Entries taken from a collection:
···

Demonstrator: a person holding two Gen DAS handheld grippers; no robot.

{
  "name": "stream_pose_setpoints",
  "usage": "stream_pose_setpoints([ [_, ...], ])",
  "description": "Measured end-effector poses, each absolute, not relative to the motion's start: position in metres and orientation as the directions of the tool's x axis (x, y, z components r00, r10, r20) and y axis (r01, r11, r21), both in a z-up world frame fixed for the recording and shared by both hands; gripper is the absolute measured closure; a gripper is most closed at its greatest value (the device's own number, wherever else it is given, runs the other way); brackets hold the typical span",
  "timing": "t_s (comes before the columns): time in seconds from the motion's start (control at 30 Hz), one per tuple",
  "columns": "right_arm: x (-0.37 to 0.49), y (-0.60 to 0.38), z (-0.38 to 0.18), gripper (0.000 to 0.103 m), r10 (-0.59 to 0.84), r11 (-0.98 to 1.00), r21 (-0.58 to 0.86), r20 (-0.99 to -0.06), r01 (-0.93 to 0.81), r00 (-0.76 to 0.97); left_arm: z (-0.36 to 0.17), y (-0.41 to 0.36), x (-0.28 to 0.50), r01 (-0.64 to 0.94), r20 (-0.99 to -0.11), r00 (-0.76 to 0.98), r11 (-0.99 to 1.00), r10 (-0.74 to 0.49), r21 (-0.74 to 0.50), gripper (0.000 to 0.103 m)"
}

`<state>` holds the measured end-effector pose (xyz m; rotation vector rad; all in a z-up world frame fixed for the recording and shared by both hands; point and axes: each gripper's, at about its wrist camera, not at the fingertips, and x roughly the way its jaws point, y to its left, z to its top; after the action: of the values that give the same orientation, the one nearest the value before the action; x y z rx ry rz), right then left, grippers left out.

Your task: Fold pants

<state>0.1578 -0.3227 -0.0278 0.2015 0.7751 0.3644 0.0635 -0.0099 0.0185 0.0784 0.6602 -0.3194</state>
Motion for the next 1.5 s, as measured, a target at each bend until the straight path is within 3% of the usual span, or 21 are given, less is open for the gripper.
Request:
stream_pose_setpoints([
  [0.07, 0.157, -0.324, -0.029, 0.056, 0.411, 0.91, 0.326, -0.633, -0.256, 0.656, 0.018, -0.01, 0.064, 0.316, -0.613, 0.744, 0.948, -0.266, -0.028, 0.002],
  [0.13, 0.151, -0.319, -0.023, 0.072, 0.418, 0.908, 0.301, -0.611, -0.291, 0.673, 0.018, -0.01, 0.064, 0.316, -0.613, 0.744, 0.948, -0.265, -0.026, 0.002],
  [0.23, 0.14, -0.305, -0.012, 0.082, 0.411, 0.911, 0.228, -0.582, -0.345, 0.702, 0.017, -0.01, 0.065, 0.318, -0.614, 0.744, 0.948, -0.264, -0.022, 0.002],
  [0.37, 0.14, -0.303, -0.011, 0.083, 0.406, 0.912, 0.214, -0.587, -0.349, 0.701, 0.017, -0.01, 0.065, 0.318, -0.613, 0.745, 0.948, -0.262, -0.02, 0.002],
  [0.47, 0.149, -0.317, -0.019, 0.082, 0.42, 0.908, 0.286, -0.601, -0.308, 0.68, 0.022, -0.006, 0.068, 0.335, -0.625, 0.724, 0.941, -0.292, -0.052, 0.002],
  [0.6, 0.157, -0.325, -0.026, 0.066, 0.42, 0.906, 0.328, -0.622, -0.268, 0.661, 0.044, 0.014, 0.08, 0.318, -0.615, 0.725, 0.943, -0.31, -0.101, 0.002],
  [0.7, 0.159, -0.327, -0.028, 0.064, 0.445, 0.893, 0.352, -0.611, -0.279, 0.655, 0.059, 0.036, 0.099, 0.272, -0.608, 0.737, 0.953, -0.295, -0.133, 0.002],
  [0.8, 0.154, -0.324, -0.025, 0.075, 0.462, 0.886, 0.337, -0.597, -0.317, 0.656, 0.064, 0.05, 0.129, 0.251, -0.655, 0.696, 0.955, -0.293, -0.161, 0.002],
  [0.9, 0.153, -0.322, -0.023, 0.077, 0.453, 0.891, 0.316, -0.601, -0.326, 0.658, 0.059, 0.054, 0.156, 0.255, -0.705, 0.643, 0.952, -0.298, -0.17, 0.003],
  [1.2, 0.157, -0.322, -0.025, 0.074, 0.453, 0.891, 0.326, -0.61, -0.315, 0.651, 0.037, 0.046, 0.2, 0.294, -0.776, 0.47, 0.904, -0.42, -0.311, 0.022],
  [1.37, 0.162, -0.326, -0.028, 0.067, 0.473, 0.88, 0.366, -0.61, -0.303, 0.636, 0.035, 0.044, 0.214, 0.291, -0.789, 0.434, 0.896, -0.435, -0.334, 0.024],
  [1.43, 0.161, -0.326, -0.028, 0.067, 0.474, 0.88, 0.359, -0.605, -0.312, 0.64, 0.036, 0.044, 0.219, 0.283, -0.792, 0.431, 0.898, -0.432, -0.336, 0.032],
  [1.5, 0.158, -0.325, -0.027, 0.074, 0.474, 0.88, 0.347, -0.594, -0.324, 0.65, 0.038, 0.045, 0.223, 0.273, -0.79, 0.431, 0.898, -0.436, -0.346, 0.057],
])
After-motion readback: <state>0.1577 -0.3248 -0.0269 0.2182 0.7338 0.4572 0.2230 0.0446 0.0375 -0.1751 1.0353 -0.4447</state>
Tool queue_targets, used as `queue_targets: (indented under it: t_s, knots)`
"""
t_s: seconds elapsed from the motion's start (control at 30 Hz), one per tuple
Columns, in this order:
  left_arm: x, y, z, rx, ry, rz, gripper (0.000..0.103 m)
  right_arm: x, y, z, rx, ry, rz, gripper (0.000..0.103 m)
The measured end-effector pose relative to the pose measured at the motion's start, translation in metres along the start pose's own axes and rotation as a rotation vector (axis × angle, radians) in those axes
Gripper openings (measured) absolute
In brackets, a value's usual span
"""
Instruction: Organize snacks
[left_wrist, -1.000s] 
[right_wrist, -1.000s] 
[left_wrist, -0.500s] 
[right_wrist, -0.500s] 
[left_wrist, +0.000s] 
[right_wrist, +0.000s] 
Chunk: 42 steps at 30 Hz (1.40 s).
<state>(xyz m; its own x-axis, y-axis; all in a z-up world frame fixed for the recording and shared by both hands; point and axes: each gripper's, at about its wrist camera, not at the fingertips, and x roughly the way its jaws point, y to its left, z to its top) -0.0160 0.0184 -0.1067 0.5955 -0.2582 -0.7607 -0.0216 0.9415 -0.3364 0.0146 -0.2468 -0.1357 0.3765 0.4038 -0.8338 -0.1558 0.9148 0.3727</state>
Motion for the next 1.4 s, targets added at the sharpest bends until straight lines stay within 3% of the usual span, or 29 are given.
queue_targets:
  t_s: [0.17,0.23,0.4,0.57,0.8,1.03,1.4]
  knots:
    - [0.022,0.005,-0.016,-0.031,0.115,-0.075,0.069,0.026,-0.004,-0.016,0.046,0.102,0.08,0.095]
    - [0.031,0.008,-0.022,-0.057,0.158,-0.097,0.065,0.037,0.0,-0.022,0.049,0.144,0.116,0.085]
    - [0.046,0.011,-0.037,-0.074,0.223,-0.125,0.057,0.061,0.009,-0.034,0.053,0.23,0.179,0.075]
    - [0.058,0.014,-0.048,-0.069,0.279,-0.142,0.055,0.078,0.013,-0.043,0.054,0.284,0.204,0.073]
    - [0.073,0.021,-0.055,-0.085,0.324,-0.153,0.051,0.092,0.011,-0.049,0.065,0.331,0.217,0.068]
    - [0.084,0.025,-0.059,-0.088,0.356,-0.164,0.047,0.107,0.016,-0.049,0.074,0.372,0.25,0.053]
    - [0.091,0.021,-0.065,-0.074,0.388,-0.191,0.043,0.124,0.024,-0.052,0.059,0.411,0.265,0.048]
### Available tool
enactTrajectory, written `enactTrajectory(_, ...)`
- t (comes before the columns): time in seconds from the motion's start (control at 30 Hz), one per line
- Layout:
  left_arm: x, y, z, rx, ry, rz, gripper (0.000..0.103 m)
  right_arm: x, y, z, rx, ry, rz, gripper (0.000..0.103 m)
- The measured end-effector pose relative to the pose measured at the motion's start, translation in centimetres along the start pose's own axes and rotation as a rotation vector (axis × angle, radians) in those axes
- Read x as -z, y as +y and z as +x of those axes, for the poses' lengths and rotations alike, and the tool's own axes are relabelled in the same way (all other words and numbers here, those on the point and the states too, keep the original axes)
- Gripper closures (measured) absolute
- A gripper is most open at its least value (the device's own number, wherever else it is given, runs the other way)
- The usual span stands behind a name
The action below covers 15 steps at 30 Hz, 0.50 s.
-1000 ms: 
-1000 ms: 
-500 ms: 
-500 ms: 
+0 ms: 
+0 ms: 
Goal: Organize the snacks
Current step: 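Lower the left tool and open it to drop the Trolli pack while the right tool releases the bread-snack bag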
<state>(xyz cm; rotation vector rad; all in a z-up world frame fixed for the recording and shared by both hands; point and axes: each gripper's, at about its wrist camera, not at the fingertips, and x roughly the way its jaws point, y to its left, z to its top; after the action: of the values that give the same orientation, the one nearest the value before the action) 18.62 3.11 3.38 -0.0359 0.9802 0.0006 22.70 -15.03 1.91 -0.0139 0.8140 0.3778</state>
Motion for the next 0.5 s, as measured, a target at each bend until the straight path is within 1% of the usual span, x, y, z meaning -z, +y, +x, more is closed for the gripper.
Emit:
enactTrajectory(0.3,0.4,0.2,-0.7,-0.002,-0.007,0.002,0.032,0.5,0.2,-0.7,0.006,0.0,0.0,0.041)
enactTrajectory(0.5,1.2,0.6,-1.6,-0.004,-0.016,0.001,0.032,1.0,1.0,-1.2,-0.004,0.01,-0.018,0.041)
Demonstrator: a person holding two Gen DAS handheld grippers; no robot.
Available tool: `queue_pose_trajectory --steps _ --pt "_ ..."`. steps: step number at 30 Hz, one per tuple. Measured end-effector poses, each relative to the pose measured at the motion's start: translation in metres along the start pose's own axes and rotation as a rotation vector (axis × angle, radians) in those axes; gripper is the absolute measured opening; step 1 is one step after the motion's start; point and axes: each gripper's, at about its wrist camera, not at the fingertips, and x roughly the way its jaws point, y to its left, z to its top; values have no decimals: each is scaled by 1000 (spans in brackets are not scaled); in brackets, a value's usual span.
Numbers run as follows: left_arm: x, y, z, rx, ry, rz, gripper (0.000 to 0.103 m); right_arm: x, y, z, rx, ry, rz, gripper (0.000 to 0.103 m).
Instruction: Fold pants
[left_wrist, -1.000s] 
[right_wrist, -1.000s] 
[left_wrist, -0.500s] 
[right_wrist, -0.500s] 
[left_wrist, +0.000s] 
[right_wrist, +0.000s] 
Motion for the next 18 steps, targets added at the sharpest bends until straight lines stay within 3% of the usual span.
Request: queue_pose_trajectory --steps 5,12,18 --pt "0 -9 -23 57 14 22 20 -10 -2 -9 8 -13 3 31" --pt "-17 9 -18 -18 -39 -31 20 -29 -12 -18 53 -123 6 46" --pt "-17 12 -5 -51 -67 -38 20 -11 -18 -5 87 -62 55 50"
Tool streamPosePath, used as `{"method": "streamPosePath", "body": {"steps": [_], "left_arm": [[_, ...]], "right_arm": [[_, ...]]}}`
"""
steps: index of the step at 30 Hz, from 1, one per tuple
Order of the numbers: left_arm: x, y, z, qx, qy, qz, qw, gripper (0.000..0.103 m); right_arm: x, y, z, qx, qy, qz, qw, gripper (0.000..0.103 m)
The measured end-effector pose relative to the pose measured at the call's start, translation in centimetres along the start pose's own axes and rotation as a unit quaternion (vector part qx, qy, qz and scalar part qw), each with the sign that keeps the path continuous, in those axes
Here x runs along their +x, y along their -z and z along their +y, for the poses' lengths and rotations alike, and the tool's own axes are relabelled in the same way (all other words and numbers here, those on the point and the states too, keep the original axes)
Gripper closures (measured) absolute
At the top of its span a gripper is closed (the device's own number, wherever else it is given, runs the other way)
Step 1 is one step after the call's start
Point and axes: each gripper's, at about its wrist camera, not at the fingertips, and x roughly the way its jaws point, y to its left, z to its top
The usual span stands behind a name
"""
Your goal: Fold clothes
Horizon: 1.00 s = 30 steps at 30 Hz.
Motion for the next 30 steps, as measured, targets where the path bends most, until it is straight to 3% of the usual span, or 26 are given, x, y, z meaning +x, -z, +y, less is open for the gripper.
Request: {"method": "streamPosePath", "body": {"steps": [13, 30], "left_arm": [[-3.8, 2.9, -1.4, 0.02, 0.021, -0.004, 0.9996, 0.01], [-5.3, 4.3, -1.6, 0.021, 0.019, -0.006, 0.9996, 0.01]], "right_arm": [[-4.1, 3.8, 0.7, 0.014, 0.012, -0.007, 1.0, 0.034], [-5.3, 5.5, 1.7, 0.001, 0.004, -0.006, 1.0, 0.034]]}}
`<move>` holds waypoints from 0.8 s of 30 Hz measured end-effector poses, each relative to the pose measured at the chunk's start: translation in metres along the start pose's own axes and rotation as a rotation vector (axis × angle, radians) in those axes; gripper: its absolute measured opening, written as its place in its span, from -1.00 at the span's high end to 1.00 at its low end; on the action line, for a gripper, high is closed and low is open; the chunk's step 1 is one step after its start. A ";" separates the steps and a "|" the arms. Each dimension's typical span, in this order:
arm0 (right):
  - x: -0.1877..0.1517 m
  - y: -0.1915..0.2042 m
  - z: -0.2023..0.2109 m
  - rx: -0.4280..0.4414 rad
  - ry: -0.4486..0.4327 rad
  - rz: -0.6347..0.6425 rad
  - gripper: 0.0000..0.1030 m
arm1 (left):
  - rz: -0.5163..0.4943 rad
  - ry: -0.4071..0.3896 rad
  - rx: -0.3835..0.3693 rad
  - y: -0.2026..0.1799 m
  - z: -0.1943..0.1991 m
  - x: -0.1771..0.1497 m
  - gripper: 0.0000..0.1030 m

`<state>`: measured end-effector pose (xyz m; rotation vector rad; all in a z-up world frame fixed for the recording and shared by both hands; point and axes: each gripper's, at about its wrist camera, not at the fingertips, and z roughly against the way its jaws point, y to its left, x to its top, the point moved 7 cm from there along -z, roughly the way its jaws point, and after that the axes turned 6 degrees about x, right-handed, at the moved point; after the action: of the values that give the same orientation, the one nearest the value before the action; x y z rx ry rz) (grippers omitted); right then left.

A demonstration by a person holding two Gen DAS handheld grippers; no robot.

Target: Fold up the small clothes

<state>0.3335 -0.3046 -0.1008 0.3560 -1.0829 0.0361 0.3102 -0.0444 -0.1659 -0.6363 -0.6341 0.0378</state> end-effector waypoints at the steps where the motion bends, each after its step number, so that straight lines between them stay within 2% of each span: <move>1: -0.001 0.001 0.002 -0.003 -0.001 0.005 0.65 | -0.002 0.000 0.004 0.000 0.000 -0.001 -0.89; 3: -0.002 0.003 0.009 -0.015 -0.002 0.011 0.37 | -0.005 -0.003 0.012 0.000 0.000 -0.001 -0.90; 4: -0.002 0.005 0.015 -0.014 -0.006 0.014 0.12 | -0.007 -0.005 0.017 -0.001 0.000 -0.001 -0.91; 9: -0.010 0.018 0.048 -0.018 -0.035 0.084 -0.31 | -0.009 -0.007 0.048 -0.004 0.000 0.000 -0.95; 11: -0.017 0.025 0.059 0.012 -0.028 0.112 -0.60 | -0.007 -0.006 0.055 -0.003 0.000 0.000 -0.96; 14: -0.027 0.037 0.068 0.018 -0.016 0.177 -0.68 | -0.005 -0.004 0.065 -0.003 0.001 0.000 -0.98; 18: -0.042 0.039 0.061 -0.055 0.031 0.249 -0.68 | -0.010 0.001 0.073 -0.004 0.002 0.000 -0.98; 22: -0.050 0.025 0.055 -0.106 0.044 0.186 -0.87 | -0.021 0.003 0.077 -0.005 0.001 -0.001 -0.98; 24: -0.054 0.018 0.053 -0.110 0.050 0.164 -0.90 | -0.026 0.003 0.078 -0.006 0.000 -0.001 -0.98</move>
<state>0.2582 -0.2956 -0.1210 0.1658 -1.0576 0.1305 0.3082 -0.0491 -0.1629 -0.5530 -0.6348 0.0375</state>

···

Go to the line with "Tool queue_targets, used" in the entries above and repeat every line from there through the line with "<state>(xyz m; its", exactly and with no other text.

Tool queue_targets, used as `queue_targets: (indented under it: t_s, knots)`
"""
t_s: seconds elapsed from the motion's start (control at 30 Hz), one per tuple
Columns, in this order:
  left_arm: x, y, z, rx, ry, rz, gripper (0.000..0.103 m)
  right_arm: x, y, z, rx, ry, rz, gripper (0.000..0.103 m)
The measured end-effector pose relative to the pose measured at the motion's start, translation in metres along the start pose's own axes and rotation as a rotation vector (axis × angle, radians) in those axes
Gripper openings (measured) absolute
In brackets, a value's usual span
"""
Instruction: Organize snacks
[left_wrist, -1.000s] 
[right_wrist, -1.000s] 
[left_wrist, -0.500s] 
[right_wrist, -0.500s] 
[left_wrist, +0.000s] 
[right_wrist, +0.000s] 
Chunk: 42 steps at 30 Hz (1.40 s).
<state>(xyz m; its own x-axis, y-axis; all in a z-up world frame fixed for the recording and shared by both hands; point and axes: each gripper's, at about its wrist camera, not at the fingertips, and x roughly the way its jaws point, y to its left, z to its top) -0.0160 0.0184 -0.1067 0.5955 -0.2582 -0.7607 -0.0216 0.9415 -0.3364 0.0146 -0.2468 -0.1357 0.3765 0.4038 -0.8338 -0.1558 0.9148 0.3727</state>

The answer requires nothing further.